Cifre ai massimi degli ultimi mesi, ma anche record di tamponi: sono stati 128.098 quelli registrati nel bollettino quotidiano, quasi tremila in più rispetto ai numeri precedenti quando erano stati 125.314. Il numero complessivo dei contagiati, comprese vittime e guariti, sale così a 338.398. I dati però non cambiano la linea del governo, che in queste ore resta ferma sulle disposizioni previste dal Dpcm appena annunciato e lascia alle Regioni la libertà di disporre altre strette: l’obiettivo è scongiurare il blocco delle attività produttive nel Paese e la vera linea di confronto è soprattutto la situazione delle terapie intensive: Seppure in crescita, i dati su questo aspetto al momento non preoccupano. Delle 65.952 persone attualmente positive in Italia, 358 sono quelle nei reparti di rianimazione (+21 rispetto a ieri), 3.925 ricoverati con sintomi (+143) e 61.669 in isolamento domiciliare (+3.212). I dimessi e i guariti sono complessivamente 236.363 con un incremento di 1.060. 
Il trend è confermato dalla fondazione Gimbe, che analizza negli ultimi sette giorni la crescita del rapporto tra positivi e casi testati (4% contro 3,1% della settimana precedente). La Sicilia con l’11,5% è la regione italiana con la maggiore percentuale dei casi di coronavirus ospedalizzati, una cifre nettamente superiore alla media nazionale del 6,6%, seguono la Liguria (10,4%) Lazio (9,9%), Puglia (8,9%), Piemonte (8,6%), Abruzzo (8,2%), Basilicata (7,9%). A commentare la sua «cattiva notizia per l’Italia» è anche il commissario straordinario per l'emergenza Coronavirus, Domenico Arcuri: «il virus prima era concentrato in un pezzo del Paese, oggi ha una geografia molto più diffusa. Purtroppo si è allargato a zone d’Italia meno preparate ad affrontarlo, questa è la vera sfida di queste settimane». 
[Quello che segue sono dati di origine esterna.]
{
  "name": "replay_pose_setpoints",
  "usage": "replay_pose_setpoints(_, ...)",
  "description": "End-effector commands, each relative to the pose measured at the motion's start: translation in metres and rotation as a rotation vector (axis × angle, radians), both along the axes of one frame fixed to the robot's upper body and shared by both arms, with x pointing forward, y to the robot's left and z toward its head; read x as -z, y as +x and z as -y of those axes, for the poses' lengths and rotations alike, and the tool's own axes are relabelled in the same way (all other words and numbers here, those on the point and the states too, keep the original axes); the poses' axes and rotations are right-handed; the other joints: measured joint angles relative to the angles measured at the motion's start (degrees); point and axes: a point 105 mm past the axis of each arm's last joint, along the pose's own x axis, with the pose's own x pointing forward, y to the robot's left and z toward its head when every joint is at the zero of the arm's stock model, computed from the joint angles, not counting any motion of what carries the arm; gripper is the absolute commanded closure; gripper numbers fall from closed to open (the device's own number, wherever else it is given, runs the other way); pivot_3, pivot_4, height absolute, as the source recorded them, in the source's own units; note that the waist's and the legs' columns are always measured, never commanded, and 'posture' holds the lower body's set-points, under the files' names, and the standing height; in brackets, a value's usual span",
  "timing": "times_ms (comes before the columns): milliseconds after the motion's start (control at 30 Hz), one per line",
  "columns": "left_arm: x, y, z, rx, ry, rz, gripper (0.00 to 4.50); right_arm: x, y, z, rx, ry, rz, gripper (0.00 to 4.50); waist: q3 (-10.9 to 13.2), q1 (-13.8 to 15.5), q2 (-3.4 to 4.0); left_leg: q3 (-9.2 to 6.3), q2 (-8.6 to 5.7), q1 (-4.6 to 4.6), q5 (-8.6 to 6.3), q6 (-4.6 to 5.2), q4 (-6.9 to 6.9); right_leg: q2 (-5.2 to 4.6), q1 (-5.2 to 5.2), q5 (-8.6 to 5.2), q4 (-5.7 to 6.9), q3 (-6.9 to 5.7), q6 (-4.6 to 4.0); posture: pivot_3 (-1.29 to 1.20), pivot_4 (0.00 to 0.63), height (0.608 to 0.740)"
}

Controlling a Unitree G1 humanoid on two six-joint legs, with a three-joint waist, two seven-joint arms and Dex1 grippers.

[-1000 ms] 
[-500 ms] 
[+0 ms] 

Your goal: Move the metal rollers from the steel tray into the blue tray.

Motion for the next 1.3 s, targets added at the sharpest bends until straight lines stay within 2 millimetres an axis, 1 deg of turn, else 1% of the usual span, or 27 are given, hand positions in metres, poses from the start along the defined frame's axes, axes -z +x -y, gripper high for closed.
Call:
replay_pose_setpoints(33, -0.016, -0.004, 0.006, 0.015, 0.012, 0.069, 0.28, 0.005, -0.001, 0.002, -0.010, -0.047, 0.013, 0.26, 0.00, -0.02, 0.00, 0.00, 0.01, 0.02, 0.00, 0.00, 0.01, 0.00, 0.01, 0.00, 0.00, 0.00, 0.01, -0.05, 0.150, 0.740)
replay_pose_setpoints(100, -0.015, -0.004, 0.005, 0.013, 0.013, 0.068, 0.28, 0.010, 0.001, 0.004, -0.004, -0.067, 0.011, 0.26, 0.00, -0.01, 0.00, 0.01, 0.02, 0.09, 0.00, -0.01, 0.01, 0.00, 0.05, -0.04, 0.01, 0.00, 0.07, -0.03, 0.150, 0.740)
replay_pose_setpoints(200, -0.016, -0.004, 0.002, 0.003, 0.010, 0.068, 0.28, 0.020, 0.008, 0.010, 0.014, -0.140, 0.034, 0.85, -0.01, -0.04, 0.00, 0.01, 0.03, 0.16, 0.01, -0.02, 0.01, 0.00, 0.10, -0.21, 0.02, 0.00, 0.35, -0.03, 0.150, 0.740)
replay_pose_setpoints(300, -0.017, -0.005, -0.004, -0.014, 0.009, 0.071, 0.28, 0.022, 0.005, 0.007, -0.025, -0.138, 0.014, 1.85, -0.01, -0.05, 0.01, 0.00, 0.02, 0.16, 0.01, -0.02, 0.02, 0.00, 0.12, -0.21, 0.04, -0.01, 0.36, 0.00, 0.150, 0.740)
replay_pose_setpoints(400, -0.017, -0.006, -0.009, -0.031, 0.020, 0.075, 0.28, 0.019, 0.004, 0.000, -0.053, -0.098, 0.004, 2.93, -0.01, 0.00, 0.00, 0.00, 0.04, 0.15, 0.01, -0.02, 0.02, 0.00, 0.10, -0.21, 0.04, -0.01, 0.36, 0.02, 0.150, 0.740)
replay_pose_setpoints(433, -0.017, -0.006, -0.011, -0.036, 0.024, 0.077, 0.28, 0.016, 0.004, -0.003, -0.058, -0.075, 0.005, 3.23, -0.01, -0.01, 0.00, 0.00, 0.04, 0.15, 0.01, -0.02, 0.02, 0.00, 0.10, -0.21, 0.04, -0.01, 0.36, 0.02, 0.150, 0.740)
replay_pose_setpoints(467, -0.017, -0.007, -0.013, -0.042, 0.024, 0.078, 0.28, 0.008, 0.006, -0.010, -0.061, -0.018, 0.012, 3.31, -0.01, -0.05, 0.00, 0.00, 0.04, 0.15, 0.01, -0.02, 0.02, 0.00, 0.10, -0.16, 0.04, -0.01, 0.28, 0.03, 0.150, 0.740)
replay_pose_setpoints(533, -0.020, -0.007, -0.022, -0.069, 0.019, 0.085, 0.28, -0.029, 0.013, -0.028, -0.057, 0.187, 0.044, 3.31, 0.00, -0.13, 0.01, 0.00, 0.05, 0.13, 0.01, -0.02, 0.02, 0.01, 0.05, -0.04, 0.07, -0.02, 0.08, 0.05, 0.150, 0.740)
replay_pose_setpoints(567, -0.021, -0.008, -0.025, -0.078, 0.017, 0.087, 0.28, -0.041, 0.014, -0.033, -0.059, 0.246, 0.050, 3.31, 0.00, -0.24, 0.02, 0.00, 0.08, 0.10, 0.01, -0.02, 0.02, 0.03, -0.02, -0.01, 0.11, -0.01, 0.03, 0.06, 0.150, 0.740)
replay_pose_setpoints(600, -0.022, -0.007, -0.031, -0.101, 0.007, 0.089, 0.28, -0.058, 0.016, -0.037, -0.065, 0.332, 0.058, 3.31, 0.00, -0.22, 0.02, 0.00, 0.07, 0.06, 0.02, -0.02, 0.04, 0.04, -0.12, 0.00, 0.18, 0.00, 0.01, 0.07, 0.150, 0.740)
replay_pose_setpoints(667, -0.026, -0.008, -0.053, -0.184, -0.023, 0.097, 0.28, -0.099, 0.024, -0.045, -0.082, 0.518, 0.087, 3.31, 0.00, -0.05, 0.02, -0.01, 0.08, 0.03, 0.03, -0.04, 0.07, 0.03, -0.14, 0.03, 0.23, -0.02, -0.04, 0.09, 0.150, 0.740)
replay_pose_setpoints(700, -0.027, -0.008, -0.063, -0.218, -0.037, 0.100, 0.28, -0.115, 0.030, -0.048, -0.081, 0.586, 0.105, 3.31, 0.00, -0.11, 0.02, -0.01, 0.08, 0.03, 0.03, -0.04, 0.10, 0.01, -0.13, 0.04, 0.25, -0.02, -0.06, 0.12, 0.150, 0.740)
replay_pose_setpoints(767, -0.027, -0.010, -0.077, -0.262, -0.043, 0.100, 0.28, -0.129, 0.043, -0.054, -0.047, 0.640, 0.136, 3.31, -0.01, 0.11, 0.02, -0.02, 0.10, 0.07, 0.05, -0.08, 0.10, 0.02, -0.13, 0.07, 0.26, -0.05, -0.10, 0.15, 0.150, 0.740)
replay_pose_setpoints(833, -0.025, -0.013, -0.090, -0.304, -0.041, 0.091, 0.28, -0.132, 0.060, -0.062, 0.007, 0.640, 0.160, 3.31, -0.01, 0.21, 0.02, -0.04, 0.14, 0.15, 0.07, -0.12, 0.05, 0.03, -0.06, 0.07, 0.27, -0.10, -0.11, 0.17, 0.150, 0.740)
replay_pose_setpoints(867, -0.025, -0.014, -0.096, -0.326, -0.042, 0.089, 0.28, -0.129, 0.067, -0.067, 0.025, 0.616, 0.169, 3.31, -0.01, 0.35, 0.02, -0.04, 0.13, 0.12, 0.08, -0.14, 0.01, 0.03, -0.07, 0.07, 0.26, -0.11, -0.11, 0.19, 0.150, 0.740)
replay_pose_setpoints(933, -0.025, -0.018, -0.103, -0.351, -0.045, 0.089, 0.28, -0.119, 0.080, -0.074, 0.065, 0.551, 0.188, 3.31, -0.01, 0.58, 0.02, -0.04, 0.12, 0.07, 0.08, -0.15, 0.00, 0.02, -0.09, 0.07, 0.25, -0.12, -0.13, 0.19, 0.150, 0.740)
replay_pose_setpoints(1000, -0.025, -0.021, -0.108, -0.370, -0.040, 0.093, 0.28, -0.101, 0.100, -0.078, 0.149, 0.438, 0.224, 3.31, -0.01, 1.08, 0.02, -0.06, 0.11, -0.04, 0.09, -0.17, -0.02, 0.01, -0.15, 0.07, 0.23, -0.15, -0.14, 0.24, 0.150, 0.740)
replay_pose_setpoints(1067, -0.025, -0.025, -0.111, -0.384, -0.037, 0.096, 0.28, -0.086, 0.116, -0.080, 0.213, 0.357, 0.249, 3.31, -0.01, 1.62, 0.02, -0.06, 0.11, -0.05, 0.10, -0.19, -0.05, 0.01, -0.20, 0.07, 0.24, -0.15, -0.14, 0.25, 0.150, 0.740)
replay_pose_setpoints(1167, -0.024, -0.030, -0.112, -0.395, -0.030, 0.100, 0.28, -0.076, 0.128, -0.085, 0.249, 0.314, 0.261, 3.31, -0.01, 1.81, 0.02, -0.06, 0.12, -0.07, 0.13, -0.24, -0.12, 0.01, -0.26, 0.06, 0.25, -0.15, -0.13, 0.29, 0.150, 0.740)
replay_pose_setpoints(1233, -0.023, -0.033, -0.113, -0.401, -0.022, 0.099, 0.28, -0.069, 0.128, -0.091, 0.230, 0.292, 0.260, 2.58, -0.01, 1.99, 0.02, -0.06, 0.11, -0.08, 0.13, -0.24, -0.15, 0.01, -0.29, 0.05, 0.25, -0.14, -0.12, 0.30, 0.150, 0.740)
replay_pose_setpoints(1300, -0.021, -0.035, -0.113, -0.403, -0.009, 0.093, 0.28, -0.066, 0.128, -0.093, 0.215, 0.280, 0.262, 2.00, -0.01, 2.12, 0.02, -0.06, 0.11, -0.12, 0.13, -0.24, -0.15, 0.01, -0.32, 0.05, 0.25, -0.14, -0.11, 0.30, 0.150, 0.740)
Il boom ancora una volta si registra in Campania (+757), seguita da Lombardia (+683) e Veneto (+491). Proprio per questo il governatore De Luca - dopo un vertice con il ministro della Salute, Roberto Speranza, e il Commissario Arcuri - ha chiesto alla Protezione Civile la messa a disposizione nei tempi più rapidi possibili di personale medico e infermieristico volontario, già utilizzato da Governo nell’emergenza dei mesi scorsi. Nel Lazio invece Zingaretti ha firmato un’ordinanza per un 'mini lockdown' nella provincia di Latina per 14 giorni, che prevede il contingentamento a 20 persone per le feste e cerimonie religiose, il numero massimo di 4 ospiti a tavolo per ristoranti e locali e la chiusura alle ore 24 per pub bar e ristoranti. Scattati anche il divieto di assembramento davanti scuole, luoghi e uffici pubblici e lo stop delle visite ai pazienti ricoverati in strutture sanitarie o sociosanitarie. Previsto anche il contingentamento per chi frequenta palestre e scuole da ballo. A Trento il Comune il Comune ha disposto fino al 31 gennaio prossimo, lo stop alle bevande alcoliche all’esterno dei locali nelle zone della movida tra le 22 e le 6 del mattino. 
Nuovi numeri su alcune realtà del Paese arrivano anche dai dati dell’Amministrazione Penitenziaria: in Italia su circa 54mila persone detenute ci sono 61 agenti nelle carceri positivi al virus e 35 detenuti.